Information shown:
::::::

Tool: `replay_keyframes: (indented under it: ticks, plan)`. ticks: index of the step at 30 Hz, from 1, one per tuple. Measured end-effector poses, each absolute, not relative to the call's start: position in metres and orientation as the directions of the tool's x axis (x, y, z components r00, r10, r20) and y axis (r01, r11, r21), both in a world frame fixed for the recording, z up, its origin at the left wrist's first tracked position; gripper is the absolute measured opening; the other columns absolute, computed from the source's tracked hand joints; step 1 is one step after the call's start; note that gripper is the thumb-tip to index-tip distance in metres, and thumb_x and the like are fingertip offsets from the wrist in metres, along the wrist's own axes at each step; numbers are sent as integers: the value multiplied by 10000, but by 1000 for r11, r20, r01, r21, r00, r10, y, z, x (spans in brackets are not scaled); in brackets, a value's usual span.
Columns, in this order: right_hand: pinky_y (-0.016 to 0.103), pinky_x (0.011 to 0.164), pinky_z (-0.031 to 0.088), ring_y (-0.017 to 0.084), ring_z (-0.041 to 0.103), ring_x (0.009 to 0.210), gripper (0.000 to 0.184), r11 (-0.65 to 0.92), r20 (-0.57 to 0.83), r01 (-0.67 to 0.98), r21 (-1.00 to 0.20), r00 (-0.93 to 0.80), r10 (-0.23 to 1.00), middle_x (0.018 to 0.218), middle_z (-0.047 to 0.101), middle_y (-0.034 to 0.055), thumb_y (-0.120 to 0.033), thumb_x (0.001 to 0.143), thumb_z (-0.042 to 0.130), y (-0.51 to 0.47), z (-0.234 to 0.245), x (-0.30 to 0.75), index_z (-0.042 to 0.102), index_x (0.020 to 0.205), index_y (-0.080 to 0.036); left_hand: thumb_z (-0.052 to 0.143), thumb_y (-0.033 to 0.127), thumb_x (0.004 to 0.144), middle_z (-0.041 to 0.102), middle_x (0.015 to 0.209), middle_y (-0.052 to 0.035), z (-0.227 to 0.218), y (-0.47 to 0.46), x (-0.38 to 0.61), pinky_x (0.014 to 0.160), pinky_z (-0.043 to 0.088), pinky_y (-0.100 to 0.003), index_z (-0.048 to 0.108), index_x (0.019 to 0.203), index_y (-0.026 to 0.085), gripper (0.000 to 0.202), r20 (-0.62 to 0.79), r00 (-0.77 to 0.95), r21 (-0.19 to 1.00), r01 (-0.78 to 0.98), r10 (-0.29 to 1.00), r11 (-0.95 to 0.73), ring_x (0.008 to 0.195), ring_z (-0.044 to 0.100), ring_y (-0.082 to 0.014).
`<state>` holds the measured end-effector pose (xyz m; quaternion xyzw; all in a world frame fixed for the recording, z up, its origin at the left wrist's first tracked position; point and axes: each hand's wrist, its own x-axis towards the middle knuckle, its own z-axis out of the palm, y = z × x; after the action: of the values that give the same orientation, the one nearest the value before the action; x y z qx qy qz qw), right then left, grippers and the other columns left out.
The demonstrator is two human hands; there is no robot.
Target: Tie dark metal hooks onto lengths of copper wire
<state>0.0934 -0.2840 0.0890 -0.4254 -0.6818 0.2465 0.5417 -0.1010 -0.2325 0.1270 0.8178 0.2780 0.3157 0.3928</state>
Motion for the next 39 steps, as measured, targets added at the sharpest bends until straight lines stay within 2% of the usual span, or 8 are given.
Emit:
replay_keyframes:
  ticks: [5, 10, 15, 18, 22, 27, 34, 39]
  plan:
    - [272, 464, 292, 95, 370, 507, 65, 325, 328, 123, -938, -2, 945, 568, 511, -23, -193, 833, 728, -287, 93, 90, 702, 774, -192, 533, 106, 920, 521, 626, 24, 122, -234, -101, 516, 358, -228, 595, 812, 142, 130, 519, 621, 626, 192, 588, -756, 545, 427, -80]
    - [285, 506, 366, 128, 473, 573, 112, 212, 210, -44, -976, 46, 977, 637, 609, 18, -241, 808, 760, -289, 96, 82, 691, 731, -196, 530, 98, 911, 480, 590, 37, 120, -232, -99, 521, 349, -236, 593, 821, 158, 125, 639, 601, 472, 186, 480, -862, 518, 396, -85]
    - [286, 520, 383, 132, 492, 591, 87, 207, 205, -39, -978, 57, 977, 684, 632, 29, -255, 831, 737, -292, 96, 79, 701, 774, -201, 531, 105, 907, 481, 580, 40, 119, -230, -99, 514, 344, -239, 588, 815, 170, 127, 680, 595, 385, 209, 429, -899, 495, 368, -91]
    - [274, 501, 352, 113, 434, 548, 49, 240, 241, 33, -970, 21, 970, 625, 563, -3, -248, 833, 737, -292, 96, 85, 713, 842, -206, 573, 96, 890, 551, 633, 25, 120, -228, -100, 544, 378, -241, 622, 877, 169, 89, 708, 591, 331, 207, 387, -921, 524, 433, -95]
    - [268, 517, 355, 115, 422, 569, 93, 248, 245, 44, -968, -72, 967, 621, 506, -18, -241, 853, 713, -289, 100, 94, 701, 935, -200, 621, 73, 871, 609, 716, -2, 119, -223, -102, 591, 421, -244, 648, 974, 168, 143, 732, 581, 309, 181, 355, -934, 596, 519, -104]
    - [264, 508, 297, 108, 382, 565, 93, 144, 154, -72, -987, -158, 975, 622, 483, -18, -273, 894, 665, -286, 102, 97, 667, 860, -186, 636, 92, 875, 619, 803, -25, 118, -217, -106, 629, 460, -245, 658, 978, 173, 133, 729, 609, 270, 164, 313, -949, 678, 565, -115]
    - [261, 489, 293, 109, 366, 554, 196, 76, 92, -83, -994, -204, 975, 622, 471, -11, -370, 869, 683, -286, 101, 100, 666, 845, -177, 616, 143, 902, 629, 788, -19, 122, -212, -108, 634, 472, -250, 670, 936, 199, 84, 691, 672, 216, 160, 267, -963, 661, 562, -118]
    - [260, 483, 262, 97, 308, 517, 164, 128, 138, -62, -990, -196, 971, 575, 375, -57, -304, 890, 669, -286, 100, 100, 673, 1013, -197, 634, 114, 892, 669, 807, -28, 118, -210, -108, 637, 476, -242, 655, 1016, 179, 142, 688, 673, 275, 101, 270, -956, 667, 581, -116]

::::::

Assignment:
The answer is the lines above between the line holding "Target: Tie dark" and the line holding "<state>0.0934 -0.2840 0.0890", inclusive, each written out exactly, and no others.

Task answer:
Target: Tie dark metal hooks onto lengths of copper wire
<state>0.0934 -0.2840 0.0890 -0.4254 -0.6818 0.2465 0.5417 -0.1010 -0.2325 0.1270 0.8178 0.2780 0.3157 0.3928</state>

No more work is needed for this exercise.